This is determined using the .hashCode of the cached task’s return value.
Furthermore, when code changes occur, cached tasks only invalidate if the code change
may directly or indirectly affect it. e.g. adding a comment to lineCount will
not cause it to recompute:
def lineCount: T[Int] = Task {
println("Computing line count")
+ // Hello World
allSources()
.map(p => os.read.lines(p.path).size)
.sum
But changing the code of the cached task or any upstream helper method will cause the
old value to be invalidated and a new value re-computed (with a new println)
next time it is invoked:
def lineCount: T[Int] = Task {
- println("Computing line count")
+ println("Computing line count!!!")
allSources()
.map(p => os.read.lines(p.path).size)
.sum
For more information on how invalidating tasks based on code-changes works, see PR#2417 that implemented it.
The return-value of cached tasks has to be JSON-serializable via
uPickle. You can run cached tasks directly from the command
line, or use show if you want to see the JSON content or pipe it to
external tools. See the uPickle library documentation for more details:
Task.dest
Each task is assigned a unique Task.dest
folder on disk (e.g. classFiles is given out/classFiles.dest/). Task.dest is
reset every time a task is recomputed, and can be used as scratch space or to store the task’s
output files. Any metadata returned from the task is automatically JSON-serialized
and stored at out/classFiles.json adjacent to it’s .dest folder. If you want to return a file
or a set of files as the result of a Task, write them to disk within your Task.dest
folder and return a PathRef() that referencing the files or folders
you want to return:
def classFiles = Task {
println("Generating classfiles")
os.proc("javac", allSources().map(_.path), "-d", Task.dest)
.call(cwd = Task.dest)
PathRef(Task.dest)
}
def jar = Task {
println("Generating jar")
os.copy(classFiles().path, Task.dest, mergeFolders = true)

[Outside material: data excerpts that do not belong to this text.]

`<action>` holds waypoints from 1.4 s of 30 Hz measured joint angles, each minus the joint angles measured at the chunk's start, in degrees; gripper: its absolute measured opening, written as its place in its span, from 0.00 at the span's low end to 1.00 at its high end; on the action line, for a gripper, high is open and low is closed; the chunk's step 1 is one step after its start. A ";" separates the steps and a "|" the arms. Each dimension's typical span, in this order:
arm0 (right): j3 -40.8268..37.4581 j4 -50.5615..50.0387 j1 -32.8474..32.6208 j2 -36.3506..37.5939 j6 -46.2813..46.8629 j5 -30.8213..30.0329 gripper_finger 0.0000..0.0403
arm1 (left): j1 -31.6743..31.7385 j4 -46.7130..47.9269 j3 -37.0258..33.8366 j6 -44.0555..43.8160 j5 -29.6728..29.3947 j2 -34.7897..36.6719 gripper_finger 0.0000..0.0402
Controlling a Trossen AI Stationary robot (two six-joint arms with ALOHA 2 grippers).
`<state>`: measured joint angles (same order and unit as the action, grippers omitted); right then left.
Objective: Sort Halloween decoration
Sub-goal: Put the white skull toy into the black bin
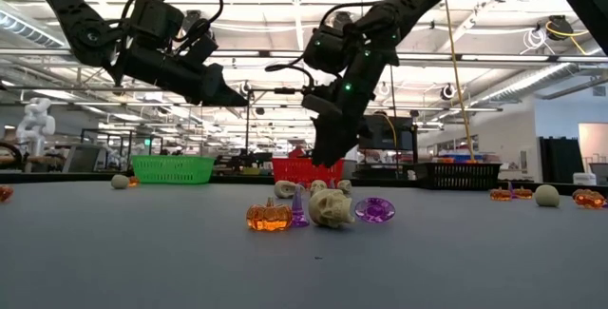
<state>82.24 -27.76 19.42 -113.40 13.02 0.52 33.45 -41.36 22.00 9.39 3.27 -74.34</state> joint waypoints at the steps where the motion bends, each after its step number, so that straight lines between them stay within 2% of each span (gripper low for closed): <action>1: 0.00 0.05 0.02 -0.01 -0.09 0.01 0.47 | 0.00 0.00 0.00 0.00 0.00 0.00 0.19; 5: 0.00 0.23 0.07 -0.39 -2.05 -0.25 0.51 | 0.23 -0.22 0.00 -1.78 0.51 -0.76 0.19; 9: 0.00 0.82 0.07 -0.39 -5.31 -0.24 0.46 | 1.72 -0.60 0.24 -4.71 9.02 -3.43 0.19; 12: 0.00 0.69 0.13 -0.39 -6.46 -0.23 0.36 | 2.64 -0.13 0.97 -6.43 13.95 -5.46 0.19; 19: 0.00 -0.63 0.13 -0.14 -11.26 1.13 0.05 | 3.91 0.64 1.81 -9.05 14.54 -7.98 0.19; 21: 0.04 -2.29 -0.10 0.56 -12.75 1.25 0.02 | 4.13 1.07 1.81 -9.05 14.60 -7.98 0.19; 26: 2.46 -8.15 -0.93 0.70 -13.46 1.30 0.04 | 4.46 1.38 1.84 -8.85 15.99 -7.98 0.19; 33: 2.78 -7.69 -1.58 0.70 -11.85 1.26 0.06 | 4.41 1.40 1.84 -8.68 16.57 -7.98 0.19; 42: 2.78 -5.93 -1.62 -0.90 -11.95 1.06 0.25 | 4.41 1.42 1.84 -8.69 16.57 -7.98 0.19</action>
<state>85.01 -33.69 17.80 -114.30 1.07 1.58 37.87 -39.94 23.83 0.70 19.84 -82.32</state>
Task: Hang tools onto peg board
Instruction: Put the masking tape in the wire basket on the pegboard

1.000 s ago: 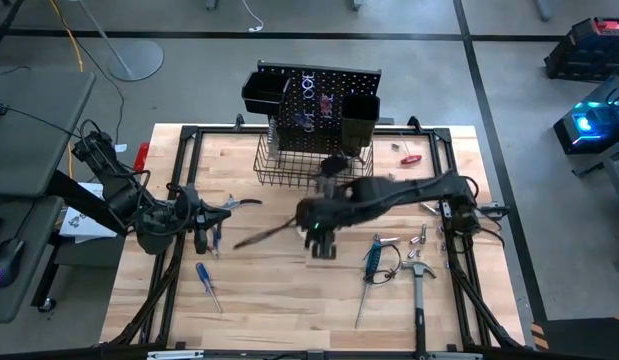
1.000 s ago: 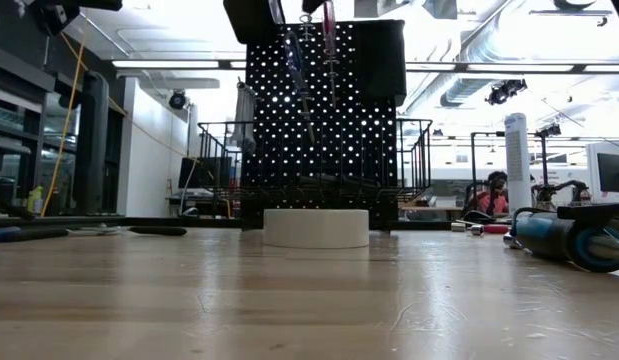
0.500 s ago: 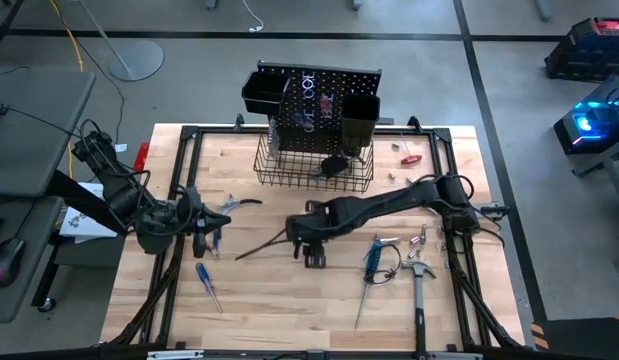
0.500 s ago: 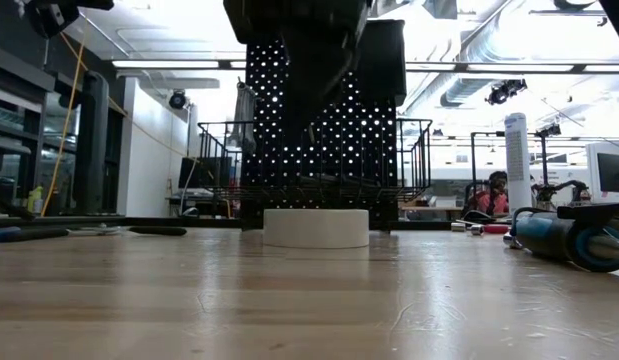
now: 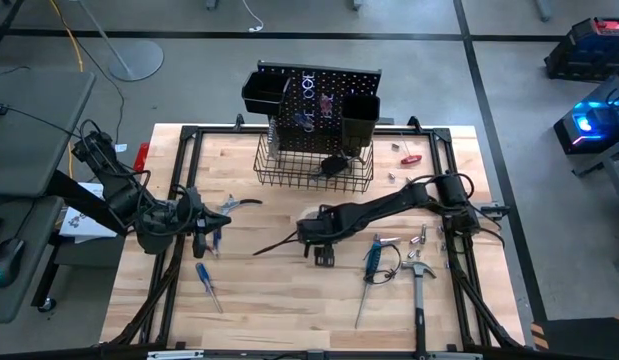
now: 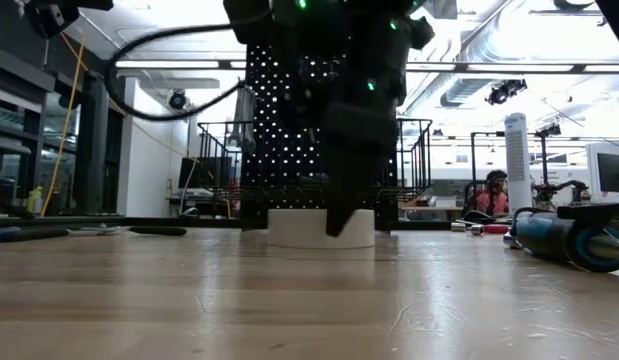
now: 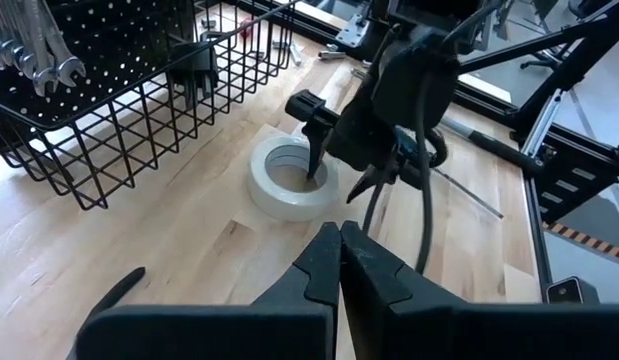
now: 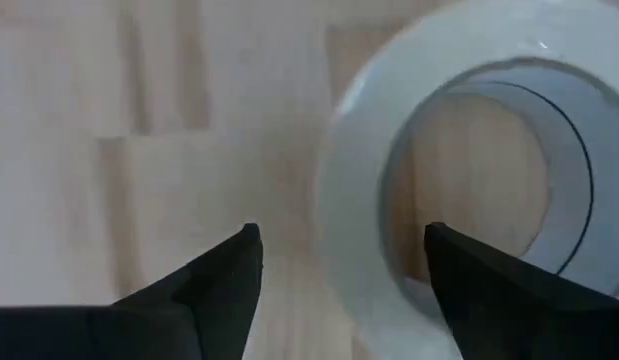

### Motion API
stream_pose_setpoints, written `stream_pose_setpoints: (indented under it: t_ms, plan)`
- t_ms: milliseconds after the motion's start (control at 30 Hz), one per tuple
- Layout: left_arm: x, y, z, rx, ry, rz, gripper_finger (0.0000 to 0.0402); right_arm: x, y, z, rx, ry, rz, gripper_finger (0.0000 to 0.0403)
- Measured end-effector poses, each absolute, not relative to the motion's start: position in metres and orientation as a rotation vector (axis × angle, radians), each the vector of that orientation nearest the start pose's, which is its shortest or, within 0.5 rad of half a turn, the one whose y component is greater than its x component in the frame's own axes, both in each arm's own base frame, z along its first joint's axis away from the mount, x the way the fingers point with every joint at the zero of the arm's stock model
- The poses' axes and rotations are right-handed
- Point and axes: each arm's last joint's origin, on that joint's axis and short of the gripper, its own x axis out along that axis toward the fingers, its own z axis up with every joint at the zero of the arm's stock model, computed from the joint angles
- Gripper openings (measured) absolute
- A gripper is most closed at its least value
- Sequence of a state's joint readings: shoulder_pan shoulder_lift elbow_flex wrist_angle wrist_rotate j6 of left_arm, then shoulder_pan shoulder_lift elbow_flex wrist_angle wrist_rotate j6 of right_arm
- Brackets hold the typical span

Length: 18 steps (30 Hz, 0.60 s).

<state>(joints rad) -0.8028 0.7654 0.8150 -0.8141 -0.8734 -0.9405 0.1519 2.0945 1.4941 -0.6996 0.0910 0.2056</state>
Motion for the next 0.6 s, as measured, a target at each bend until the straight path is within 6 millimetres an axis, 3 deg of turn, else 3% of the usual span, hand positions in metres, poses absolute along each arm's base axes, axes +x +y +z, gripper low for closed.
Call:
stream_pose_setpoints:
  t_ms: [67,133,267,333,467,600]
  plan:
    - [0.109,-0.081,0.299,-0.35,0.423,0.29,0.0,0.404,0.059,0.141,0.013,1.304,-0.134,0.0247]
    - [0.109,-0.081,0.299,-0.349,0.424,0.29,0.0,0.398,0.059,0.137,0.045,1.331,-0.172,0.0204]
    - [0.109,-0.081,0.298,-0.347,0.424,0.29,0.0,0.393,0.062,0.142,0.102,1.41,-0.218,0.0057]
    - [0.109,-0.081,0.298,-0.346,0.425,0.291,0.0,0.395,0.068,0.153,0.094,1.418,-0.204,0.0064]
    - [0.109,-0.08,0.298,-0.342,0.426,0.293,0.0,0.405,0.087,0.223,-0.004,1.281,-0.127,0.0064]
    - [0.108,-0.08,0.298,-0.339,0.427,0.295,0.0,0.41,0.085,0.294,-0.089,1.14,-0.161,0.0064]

os.copy(resources().path, Task.dest, mergeFolders = true)
os.proc("jar", "-cfe", Task.dest / "foo.jar", "foo.Foo", ".").call(cwd = Task.dest)
PathRef(Task.dest / "foo.jar")
}
> ./mill jar
Generating classfiles
Generating jar
> ./mill show jar
".../out/jar.dest/foo.jar"
os.pwd within a Task is set to the Task.dest folder by default.

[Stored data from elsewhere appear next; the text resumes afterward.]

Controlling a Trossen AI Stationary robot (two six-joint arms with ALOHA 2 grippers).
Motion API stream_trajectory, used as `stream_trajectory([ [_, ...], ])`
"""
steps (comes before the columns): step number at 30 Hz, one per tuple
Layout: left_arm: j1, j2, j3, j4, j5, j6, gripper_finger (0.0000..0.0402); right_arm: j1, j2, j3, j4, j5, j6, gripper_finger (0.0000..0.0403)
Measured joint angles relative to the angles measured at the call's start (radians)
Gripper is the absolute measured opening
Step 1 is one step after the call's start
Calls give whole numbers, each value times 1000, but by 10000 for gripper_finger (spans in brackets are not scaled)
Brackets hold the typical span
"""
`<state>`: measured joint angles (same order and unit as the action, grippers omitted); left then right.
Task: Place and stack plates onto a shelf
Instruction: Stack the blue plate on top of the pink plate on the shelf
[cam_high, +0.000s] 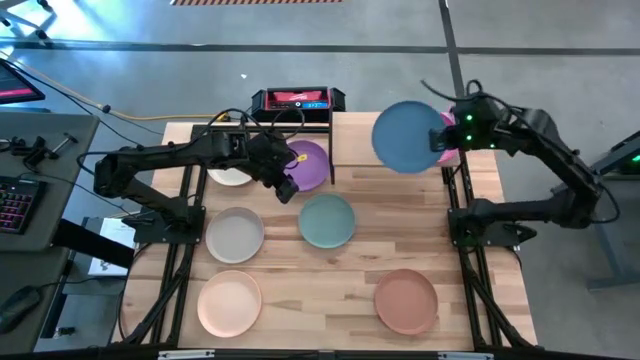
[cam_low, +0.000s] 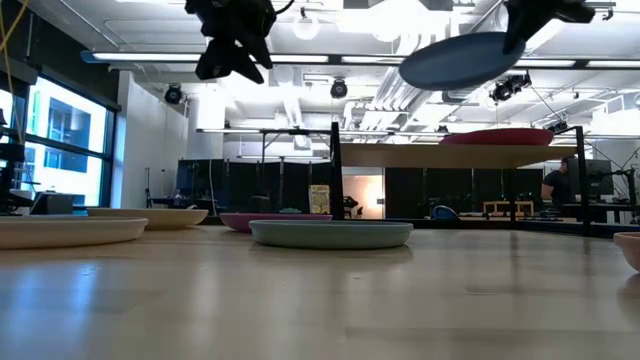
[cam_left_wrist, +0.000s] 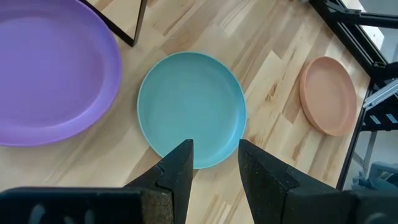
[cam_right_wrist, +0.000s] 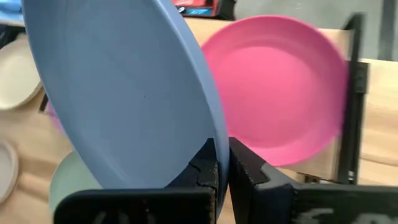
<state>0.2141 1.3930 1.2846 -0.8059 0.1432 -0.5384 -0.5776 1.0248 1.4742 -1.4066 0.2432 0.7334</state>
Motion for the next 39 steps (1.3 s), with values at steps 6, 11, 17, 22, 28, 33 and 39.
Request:
stream_trajectory([
  [6, -7, 0, 0, 0, 0, 0, 117, -111, -7, 0, -6, -1, -42, 0],
  [11, -13, 0, 0, 0, 0, 0, 117, -199, -8, 0, -6, -11, -71, 0],
  [17, -13, 0, 0, 0, 0, 1, 117, -320, -8, 0, 1, -68, -110, 0],
  [22, -13, 0, 0, 0, -1, 9, 117, -423, -26, -68, 66, -166, -132, 0],
  [28, -13, 0, 0, -1, -1, 12, 117, -521, -88, -268, 229, -308, -113, 0],
  [33, -13, 0, 0, -3, -1, 18, 117, -572, -139, -377, 306, -368, -82, 0],
  [39, -13, 0, 0, -4, -1, 19, 117, -640, -202, -443, 305, -372, -70, 0],
])
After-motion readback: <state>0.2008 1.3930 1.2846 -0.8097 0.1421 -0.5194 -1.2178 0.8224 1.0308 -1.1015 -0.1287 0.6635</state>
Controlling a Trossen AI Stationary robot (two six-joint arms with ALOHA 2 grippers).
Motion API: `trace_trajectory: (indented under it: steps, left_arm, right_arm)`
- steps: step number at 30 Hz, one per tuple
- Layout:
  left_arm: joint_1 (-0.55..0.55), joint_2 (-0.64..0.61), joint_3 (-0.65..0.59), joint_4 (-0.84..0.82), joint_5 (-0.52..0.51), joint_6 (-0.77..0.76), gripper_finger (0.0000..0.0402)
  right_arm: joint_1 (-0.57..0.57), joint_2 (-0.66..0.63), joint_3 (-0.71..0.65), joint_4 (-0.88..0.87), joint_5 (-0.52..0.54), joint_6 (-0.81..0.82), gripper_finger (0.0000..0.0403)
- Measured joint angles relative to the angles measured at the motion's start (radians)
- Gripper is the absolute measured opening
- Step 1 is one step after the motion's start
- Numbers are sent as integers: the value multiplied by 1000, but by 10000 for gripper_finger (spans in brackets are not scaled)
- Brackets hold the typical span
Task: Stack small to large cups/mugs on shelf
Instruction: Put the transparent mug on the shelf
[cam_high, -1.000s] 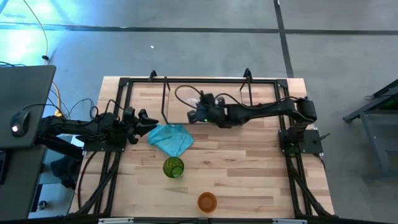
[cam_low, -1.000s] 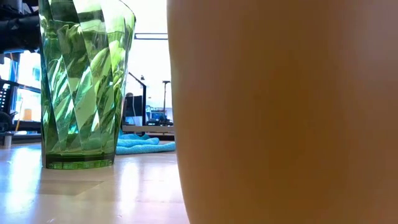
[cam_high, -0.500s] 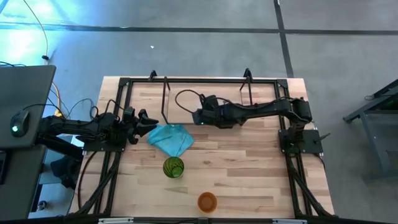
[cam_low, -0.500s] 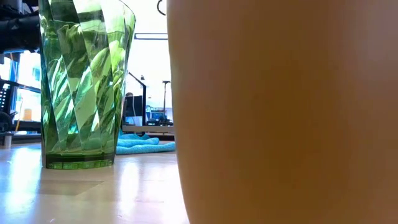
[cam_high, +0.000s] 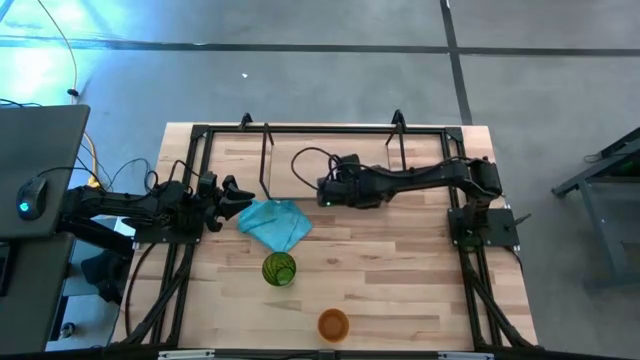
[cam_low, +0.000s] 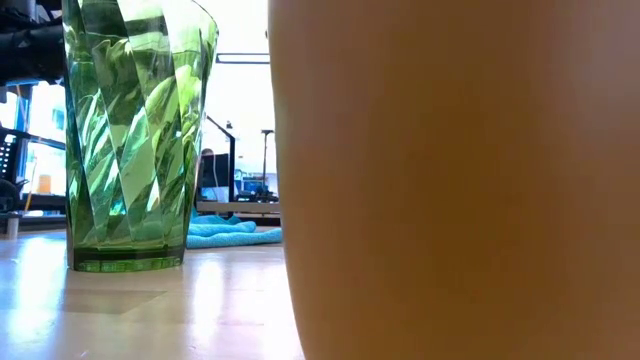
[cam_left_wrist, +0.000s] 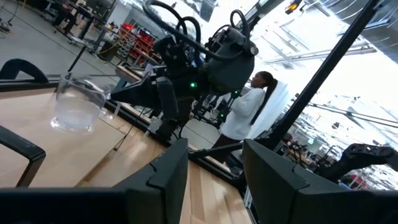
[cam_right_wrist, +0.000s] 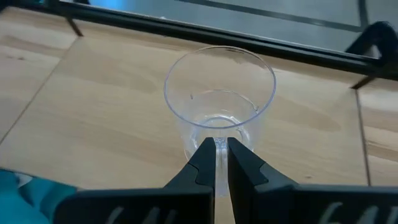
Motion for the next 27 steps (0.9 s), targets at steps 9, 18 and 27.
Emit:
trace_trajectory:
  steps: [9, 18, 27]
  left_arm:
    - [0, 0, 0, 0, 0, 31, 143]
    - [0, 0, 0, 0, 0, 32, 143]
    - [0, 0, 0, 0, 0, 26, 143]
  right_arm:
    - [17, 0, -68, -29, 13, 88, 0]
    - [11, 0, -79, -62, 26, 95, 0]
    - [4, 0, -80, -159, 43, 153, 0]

This is to stop you from accidentally reading and writing files to the base repository root,
which would cause problems with Mill’s caches not invalidating properly or files from different
tasks colliding and causing issues. In the rare case where
you truly need the Mill project root folder, you can access it via Task.workspace
|
Dependent Tasks
Tasks can depend on other tasks via the foo() syntax.
def largeFile = Task {
println("Finding Largest File")
allSources()
.map(_.path)
.filter(_.ext == "java")
.maxBy(os.read.lines(_).size)
}
def hugeFileName = Task {
if (lineCount() > 999) largeFile().last
else "<no-huge-file>"
}
The graph of inter-dependent tasks is evaluated in topological order; that
means that the body of a task will not even begin to evaluate if one of its
upstream dependencies has failed. Similar, even if the upstream tasks is
not used in one branch of an if condition, it will get computed regardless
before the if condition is even considered.
|
The output below demonstrates this behavior, with the println defined
in def largeFile above running even though the largeFile() branch of the
if conditional does not get used:
> ./mill show lineCount
18
> ./mill show hugeFileName # This still runs `largestFile` even though `lineCount() < 999`
Finding Largest File
"<no-huge-file>"
Custom Return Types
All Task return types must be JSON serializable via
uPickle, and
uPickle comes with built-in support for most Scala primitive types and
builtin data structures: tuples, collections, PathRefs, etc. can be
returned and automatically serialized/de-serialized as necessary. One
notable exception is case classes: if you want return your own
case class, you must mark it JSON-serializable by adding the following
implicit to its companion object:
case class ClassFileData(totalFileSize: Long, largestFile: String)
object ClassFileData {
implicit val rw: upickle.default.ReadWriter[ClassFileData] = upickle.default.macroRW
}
def summarizeClassFileStats = Task {
val files = os.walk(classFiles().path)
ClassFileData(
totalFileSize = files.map(os.size(_)).sum,
largestFile = files.maxBy(os.size(_)).last
)
}
> ./mill show summarizeClassFileStats
{
"totalFileSize": ...,
"largestFile": "..."
}
For more details on how to use uPickle, check out the uPickle library documentation
Commands
def run(mainClass: String, args: String*) = Task.Command {
os.proc(
"java",
"-cp",
s"${classFiles().path}:${resources().path}",
mainClass,
args
)
.call(stdout = os.Inherit)
}
Defined using Task.Command {…} syntax, Commands can run arbitrary code, with
dependencies declared using the same foo() syntax (e.g. classFiles() above).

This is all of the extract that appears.